ECLI:NL:RVS:2022:3725
Raad van State
- Hoger beroep
- Rechtspraak.nl
Hoger beroep tegen niet tijdig nemen van besluit op aanvraag verblijfsvergunning asiel
In deze zaak heeft de vreemdeling hoger beroep ingesteld tegen de uitspraak van de rechtbank Den Haag, die op 13 oktober 2022 het beroep tegen het niet tijdig nemen van een besluit op zijn aanvraag om een verblijfsvergunning asiel voor bepaalde tijd niet-ontvankelijk verklaarde. De rechtbank had ook het beroep tegen het besluit van de staatssecretaris van Justitie en Veiligheid van 21 juli 2022 ongegrond verklaard. De vreemdeling, vertegenwoordigd door mr. M. Grigorjan, heeft in hoger beroep aangevoerd dat de staatssecretaris ten onrechte geen bestuurlijke dwangsom heeft verbeurd.
De Afdeling bestuursrechtspraak van de Raad van State heeft op 14 december 2022 geoordeeld dat het hoger beroep niet leidt tot vernietiging van de uitspraak van de rechtbank. De Afdeling oordeelde dat het hogerberoepschrift geen vragen bevat die in het belang van de rechtseenheid, de rechtsontwikkeling of de rechtsbescherming in algemene zin beantwoord moeten worden. Dit oordeel is gebaseerd op artikel 91, tweede lid, van de Vreemdelingenwet 2000.
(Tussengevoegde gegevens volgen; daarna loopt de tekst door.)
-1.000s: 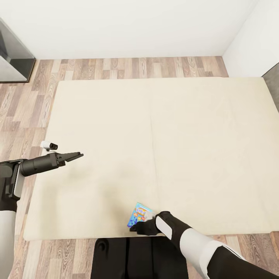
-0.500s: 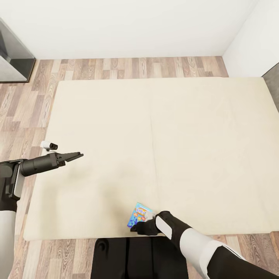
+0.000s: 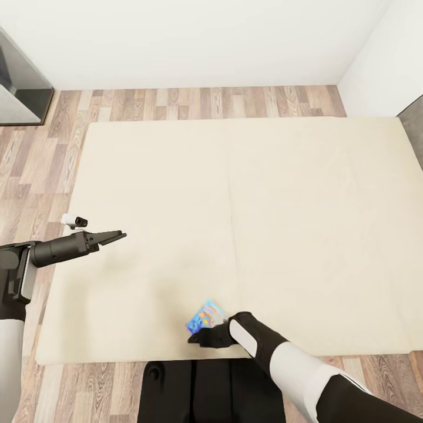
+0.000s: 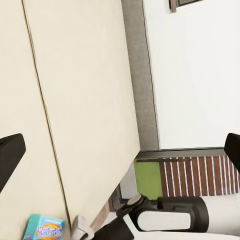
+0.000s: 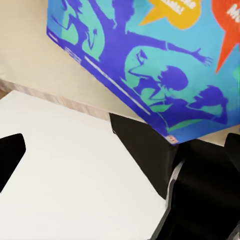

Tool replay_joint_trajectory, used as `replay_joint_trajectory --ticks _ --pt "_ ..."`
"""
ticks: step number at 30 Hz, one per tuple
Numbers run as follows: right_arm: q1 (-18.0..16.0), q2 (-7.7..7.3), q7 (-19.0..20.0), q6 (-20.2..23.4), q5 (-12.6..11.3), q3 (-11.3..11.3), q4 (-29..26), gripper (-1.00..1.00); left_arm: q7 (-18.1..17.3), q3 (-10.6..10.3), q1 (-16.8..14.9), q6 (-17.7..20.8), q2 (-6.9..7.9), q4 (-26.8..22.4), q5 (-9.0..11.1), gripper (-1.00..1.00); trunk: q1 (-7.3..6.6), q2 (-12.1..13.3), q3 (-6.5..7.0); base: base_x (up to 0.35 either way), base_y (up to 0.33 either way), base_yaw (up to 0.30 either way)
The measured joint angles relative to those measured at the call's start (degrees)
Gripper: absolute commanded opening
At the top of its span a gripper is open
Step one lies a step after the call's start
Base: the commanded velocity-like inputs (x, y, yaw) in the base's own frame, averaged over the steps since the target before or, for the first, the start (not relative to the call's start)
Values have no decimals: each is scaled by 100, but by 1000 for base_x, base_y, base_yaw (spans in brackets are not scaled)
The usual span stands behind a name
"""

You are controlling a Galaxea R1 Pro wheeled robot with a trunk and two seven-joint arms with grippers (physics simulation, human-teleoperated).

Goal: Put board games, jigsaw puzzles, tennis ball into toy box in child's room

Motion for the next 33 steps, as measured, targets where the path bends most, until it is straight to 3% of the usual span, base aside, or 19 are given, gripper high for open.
replay_joint_trajectory --ticks 33 --pt "-4 0 -15 460 -18 -20 -363 100 0 4 0 0 0 0 0 100 0 0 0 0 0 0"
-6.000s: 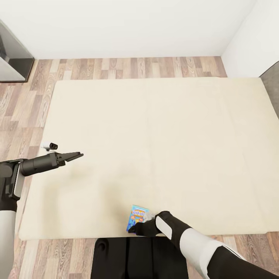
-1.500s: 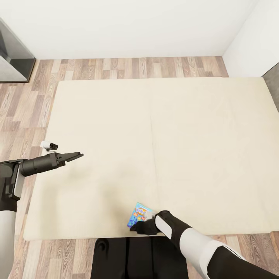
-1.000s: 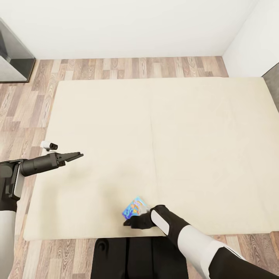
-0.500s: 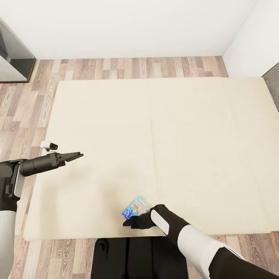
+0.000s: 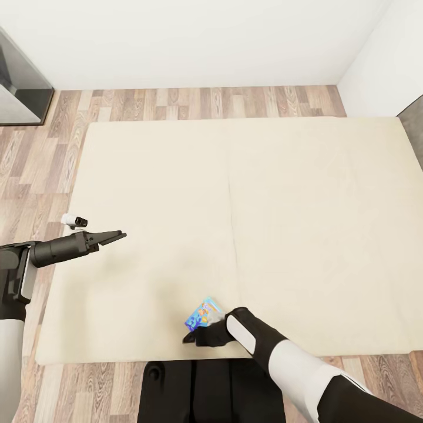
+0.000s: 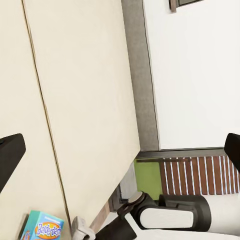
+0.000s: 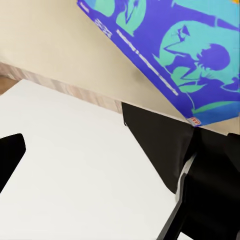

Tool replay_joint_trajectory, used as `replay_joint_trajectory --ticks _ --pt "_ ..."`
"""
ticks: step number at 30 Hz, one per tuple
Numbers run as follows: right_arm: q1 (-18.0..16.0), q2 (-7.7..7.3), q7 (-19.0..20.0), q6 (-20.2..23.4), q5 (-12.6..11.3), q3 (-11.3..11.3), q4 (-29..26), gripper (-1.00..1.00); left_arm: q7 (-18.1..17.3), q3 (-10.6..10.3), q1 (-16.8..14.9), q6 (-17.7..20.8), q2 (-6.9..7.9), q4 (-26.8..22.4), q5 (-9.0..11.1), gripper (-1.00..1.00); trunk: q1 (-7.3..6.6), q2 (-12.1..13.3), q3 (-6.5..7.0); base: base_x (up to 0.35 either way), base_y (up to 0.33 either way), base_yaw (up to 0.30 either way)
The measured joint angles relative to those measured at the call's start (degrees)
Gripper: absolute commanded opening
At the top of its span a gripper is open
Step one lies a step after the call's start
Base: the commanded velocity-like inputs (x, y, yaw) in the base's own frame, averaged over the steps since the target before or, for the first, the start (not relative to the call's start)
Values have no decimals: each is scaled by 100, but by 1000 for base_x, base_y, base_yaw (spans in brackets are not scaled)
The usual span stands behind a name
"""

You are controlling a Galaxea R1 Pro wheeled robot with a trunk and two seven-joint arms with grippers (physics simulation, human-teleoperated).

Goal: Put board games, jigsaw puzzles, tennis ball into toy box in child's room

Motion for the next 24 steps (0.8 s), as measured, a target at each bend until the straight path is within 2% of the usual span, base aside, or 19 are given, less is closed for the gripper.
replay_joint_trajectory --ticks 5,7,9,14,18,24 --pt "-23 0 -30 275 -12 -92 -235 100 0 4 0 0 2 0 0 100 0 0 0 0 0 0" --pt "-31 0 -89 352 -18 -245 -280 100 0 4 0 0 2 0 0 100 0 0 0 0 0 0" --pt "-37 0 -175 428 -17 -497 -325 100 0 4 0 0 2 0 0 100 0 0 0 0 0 0" --pt "-40 0 -292 606 -16 -786 -350 100 0 5 0 0 1 0 0 100 0 0 0 0 0 0" --pt "-40 0 -348 687 -10 -902 -355 100 0 5 0 0 0 -2 0 100 0 0 0 0 0 0" --pt "-41 -12 -370 724 -14 -962 -350 100 0 5 0 0 1 -2 0 100 0 0 0 0 0 0"
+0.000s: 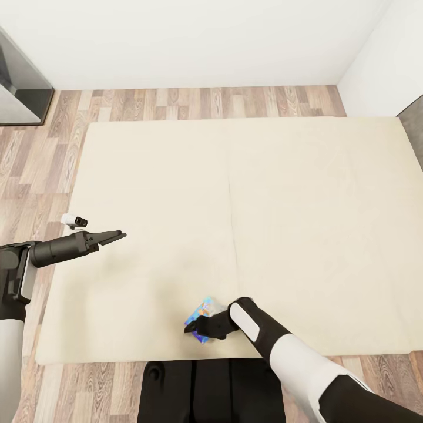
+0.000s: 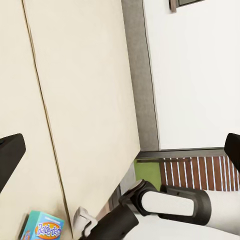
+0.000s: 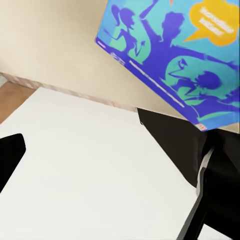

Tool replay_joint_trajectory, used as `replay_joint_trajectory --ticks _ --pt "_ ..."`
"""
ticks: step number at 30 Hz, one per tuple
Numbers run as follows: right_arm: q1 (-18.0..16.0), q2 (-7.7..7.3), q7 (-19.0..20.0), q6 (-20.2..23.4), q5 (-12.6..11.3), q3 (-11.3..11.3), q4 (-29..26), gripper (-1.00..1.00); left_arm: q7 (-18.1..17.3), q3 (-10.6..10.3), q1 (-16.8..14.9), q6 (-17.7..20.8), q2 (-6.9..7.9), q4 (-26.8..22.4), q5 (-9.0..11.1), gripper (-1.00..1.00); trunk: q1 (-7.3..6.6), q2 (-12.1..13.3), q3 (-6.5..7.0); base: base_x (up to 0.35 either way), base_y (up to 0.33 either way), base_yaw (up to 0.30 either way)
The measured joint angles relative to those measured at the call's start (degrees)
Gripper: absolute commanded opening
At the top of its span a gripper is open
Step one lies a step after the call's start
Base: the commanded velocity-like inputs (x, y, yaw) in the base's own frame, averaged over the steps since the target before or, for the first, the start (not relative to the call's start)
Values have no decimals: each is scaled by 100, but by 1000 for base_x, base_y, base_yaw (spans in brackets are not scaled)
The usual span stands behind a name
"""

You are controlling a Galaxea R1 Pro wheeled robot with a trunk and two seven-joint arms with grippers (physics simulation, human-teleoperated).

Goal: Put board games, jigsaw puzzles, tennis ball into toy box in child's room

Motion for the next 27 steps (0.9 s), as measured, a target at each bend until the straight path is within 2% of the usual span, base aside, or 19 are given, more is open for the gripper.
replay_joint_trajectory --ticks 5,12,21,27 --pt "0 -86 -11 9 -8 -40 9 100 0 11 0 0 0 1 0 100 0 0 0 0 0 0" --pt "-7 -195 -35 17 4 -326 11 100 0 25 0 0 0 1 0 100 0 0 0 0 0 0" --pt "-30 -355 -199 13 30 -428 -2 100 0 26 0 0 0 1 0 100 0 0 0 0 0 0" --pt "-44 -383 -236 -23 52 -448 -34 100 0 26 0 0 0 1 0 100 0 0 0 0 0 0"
De Afdeling bevestigde de uitspraak van de rechtbank en oordeelde dat het hoger beroep ongegrond is. De staatssecretaris hoeft geen proceskosten te vergoeden. De uitspraak van de rechtbank blijft daarmee in stand, en de vreemdeling heeft geen recht op de gevraagde verblijfsvergunning asiel voor bepaalde tijd.